Creio que este respeito se faz, também, deste distanciamento. Eles e nós sabemos os nossos lugares e pronto.
Mas eu também sei distinguir as coisas.
Sei que na nossa cultura e na nossa sociedade não se comem cães e achamo-lo absurdo, e também sei que achamos esquisito na Índia não comerem vacas por as considerarem sagradas.
Também sei que na nossa cultura ocidental os coelhos fazem parte da nossa cadeia alimentar. Que estão à venda em talhos para quem os quiser ver, esfolados, como os porcos, as vacas, as galinhas... Também sei que a hipocrisia nos faz esquecer que são animais, se eles já estiverem todos retalhados em bocados numa vitrine. Se estiverem à peças até nos esquecemos do nome que têm. Passam a ser salsichas e hamburgueres, filet mignons e magrets, carrets e foies grás. Anónimos. Sem focinho, nem habitat.

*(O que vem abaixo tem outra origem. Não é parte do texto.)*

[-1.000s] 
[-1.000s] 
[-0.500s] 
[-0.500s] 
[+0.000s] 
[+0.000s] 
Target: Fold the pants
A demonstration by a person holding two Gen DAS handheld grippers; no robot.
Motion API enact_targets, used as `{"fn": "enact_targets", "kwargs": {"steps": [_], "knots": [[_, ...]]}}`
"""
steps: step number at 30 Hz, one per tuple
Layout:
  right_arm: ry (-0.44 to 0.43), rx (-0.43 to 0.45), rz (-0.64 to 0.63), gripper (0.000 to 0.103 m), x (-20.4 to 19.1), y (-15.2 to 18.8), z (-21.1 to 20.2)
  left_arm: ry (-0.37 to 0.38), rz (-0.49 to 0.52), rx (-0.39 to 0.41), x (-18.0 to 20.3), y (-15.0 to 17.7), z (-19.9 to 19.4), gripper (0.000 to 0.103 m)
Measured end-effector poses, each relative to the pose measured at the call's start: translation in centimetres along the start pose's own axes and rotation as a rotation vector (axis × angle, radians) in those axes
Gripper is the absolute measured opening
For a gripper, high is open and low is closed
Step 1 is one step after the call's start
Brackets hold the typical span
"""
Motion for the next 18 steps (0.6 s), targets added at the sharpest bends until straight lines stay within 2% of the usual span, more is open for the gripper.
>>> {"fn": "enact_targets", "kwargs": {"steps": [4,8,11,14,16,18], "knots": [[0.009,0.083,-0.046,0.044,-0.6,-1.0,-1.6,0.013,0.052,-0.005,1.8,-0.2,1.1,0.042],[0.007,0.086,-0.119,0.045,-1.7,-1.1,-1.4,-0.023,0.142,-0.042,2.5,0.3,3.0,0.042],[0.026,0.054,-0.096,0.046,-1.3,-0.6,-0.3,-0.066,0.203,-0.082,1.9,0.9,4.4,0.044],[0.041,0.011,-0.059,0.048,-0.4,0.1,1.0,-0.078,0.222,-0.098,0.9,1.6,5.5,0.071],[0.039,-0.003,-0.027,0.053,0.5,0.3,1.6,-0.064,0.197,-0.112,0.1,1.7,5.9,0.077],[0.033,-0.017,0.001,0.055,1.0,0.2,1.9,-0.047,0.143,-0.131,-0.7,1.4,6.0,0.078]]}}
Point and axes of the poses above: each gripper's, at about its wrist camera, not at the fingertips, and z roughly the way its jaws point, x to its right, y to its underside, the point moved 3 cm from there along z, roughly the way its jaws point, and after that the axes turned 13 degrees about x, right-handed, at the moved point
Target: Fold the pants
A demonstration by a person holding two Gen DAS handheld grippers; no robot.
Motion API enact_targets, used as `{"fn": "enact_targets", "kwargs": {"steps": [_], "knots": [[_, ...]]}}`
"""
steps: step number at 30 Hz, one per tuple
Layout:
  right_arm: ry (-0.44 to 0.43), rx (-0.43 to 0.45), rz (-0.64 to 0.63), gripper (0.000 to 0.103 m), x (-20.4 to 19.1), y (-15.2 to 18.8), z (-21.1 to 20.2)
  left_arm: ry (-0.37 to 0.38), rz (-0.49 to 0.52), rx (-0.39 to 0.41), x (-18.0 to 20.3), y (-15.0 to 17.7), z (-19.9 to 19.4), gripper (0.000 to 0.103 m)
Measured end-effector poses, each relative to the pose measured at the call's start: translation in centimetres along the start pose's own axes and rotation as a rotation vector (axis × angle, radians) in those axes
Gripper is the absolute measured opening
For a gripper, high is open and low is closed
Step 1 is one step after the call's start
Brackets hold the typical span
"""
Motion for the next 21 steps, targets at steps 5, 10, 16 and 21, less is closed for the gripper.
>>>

No fundo, choca-nos ver um coelho pendurado pelo pescoço por sermos confrontados connosco. Por nos doer a nós. Não tem nada a ver com o animal. Temos é medo de nós. De pensarmos nos actos fantásticos e imprevisíveis do ser humano.
Fomos presas, fomos predadores, somos caçadores.
Sem choque, sem falsos moralismos: nós somos, por natureza, carnívoros.
(E não se preocupem que o animal da foto tem só um corte de pêlo à maneira. Ninguém o tratou mal)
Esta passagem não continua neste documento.